Trivia time: Who was the youngest boxer ever to win a world title?

Buyer beware: Marty Blake, chief scout for the NBA, figures, along with nearly everyone, that LSU’s Chris Jackson will be a high pick in today’s draft. But he told Jan Hubbard of Newsday that he has his doubts.

“I don’t dislike Chris Jackson, but I’ve got to take into consideration that he can’t guard anybody,” Blake said. “And the biggest thing is that he played for a team with eight draftable players, four lottery picks, and they finished third in their league.
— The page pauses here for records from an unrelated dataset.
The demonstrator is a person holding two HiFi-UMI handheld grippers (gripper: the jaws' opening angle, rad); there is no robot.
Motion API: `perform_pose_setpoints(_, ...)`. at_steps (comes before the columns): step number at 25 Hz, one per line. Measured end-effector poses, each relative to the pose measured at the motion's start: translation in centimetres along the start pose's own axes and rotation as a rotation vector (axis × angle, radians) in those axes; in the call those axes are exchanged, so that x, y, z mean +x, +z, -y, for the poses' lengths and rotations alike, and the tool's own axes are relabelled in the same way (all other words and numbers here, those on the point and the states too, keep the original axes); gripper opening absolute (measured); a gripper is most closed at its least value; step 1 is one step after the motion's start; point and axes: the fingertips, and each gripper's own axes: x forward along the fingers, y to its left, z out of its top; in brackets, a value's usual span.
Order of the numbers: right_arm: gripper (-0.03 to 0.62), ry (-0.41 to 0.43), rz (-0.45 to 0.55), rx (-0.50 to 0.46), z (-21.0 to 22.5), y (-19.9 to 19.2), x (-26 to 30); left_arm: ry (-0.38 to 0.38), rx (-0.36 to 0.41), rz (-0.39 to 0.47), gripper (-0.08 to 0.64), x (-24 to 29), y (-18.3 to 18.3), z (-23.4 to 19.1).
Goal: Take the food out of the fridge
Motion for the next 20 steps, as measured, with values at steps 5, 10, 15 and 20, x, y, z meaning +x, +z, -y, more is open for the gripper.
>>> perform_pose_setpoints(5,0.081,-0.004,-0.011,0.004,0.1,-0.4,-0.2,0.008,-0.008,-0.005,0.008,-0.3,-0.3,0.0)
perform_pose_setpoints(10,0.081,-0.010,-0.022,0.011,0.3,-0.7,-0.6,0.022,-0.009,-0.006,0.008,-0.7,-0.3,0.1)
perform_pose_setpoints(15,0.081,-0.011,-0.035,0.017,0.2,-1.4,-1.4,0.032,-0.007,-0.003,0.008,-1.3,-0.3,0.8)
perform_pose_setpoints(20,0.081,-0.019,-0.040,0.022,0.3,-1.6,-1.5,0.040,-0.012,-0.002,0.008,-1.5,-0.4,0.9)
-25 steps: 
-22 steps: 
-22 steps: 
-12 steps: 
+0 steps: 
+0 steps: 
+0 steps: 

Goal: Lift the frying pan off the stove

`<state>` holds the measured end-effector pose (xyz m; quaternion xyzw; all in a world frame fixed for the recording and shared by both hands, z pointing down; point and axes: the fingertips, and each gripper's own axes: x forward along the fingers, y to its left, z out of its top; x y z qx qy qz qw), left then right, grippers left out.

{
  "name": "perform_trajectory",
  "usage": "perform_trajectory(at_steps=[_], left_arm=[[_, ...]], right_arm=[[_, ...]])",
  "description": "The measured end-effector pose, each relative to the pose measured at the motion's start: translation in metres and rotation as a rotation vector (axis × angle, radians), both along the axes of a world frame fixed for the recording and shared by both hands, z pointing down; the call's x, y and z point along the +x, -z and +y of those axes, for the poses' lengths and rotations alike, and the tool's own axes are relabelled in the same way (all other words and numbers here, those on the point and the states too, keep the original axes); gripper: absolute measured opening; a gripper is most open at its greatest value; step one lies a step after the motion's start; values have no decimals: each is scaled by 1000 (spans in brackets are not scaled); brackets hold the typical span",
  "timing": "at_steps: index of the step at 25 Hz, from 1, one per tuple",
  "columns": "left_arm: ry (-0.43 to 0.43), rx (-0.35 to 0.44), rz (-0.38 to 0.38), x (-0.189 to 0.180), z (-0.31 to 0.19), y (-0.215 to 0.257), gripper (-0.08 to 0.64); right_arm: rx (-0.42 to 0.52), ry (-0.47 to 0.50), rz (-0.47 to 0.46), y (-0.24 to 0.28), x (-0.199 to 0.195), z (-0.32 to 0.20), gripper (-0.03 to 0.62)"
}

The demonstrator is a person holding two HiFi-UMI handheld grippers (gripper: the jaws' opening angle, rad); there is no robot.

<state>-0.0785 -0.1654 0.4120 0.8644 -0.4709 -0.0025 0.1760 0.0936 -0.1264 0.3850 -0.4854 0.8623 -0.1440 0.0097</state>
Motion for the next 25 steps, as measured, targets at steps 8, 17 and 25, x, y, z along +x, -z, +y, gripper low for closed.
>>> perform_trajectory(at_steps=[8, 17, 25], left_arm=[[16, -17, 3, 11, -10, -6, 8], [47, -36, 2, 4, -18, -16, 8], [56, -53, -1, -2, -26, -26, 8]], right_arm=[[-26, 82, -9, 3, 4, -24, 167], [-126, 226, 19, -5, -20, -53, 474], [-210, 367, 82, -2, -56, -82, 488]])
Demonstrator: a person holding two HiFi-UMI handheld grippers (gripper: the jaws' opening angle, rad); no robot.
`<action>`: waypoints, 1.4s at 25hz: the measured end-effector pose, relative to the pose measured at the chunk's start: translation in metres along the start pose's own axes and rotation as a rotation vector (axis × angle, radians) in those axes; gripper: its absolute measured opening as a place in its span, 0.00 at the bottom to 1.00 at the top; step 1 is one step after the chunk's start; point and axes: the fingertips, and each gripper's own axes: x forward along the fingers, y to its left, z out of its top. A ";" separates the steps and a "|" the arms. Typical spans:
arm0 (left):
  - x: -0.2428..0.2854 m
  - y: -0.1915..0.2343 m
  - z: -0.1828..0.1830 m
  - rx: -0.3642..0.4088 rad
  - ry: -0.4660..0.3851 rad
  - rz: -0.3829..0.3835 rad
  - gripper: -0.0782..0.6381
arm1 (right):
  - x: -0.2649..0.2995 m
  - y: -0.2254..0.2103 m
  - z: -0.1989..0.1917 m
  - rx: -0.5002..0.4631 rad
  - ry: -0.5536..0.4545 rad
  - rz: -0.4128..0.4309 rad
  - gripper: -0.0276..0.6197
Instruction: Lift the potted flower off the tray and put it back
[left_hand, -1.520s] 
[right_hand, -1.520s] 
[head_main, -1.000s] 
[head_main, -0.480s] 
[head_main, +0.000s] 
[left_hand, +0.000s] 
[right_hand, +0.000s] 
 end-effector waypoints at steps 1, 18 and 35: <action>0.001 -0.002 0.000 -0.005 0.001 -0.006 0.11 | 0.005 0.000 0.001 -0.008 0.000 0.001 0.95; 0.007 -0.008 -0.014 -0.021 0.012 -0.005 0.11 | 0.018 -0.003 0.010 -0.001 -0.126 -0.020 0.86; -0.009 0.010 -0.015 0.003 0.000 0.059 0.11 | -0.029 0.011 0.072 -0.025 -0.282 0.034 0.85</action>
And when he played somebody tough, like (Georgia Tech’s) Brian Oliver, he was five of 16 from the field.”

Cruise control: The movie ads say, “You can’t outrun the thunder.” In Monday’s testing for the 400-mile race July 7 at Daytona Beach, Fla., no one could outrun Greg Sacks, who reached 193.590 m.p.h. in a Chevrolet Lumina. In “Days of Thunder,” Sacks is one of actor Tom Cruise’s stand-ins.

Downhill from there: On this day in 1973, 18-year-old left-hander David Clyde, a $125,000 bonus baby, pitched his first game for the Texas Rangers before a crowd of 35,698, the Rangers’ first home sellout at Arlington Stadium. Clyde went five innings, striking out eight and giving up one hit as Texas beat the Minnesota Twins, 4-3.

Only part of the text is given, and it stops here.